More competitors, more questions
Moreover, Stadia is just the tip of the iceberg. For example, Amazon recently rebranded its Twitch video game offerings to Twitch Prime, a signal that the cloud computing giant may be working on a cloud gaming service of its own. Separately, social networking giant Facebook is launching a Facebook Gaming app, though it has run afoul of Apple's strange iOS guidelines for such services.
But that's all small potatoes compared with efforts by Microsoft, Sony and Nvidia. All three companies will be offering cloud gaming services by the fall, and all three are already major, established providers of video gaming services running on customers' local hardware.
Collectively, these companies already count millions and millions of video game customers. And, collectively, they could create serious issues for network operators unprepared for the data their streaming services may generate online.
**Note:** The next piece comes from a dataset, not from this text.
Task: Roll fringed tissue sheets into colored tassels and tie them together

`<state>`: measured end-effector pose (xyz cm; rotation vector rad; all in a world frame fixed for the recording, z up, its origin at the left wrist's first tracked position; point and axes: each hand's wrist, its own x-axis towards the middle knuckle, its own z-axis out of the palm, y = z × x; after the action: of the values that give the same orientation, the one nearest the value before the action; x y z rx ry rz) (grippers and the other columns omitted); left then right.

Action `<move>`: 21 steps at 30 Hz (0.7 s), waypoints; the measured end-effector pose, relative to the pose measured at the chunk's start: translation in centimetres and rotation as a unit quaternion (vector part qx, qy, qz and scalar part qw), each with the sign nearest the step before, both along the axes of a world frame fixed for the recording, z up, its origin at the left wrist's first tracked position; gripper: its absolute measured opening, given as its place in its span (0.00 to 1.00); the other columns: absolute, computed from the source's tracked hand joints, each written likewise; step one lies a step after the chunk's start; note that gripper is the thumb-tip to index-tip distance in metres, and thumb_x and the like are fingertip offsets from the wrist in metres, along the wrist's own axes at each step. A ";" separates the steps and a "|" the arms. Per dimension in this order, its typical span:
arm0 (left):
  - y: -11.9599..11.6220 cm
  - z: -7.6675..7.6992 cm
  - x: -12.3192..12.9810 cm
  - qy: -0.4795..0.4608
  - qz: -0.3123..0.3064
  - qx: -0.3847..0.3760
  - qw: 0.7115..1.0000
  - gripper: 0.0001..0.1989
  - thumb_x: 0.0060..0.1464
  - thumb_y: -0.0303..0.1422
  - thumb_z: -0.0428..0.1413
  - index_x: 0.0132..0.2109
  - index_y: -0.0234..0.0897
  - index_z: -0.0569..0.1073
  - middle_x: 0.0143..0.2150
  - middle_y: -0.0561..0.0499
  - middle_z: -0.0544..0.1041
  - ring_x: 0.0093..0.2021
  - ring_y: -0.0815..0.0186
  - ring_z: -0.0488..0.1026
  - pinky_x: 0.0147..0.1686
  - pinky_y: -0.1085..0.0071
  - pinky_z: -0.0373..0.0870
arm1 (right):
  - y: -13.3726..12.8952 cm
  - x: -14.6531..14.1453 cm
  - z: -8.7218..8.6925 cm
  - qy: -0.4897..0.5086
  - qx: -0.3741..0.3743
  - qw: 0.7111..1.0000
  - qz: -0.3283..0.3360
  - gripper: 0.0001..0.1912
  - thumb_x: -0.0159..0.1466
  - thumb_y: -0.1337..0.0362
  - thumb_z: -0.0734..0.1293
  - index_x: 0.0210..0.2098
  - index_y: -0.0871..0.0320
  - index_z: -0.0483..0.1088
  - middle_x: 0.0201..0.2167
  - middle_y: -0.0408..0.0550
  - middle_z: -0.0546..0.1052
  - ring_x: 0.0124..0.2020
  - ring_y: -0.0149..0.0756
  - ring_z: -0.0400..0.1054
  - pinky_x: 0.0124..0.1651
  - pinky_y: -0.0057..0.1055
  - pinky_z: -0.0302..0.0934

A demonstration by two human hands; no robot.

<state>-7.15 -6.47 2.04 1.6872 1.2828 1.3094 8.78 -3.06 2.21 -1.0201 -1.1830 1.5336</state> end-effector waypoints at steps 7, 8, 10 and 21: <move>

After all, Microsoft, Sony and Akamai have already acknowledged the threat their video gaming services pose to networks. The companies during the height of the COVID-19 pandemic said they would take steps to reduce the amount of online traffic that video games generate during peak usage hours, just like Netflix and YouTube did in Europe.
Finally, if the market for video streaming is any indication, this video game situation could get way more complicated really quickly. After all, new video streaming options now range from Disney's Disney+ to NBCUniversal's Peacock to WarnerMedia's HBO Max and that all comes just a few years after analysts had expected big things from linear TV video streaming providers like Sling TV, DirecTV Now, YouTube TV and Hulu Live, which have now stagnated.
And what of the nexus of virtual reality and video gaming, as highlighted by Facebook's Oculus and Sony's PlayStation VR? Only time will tell, but it's a safe bet such services won't reduce network traffic volumes.
The bottom line here is that the combination of sticky social networking services like Facebook, game-streaming technology like Stadia, unknowns like VR, and a pandemic that could flare up again during the winter may create a perfect storm for flatfooted network engineers still marveling over TikTok traffic increases.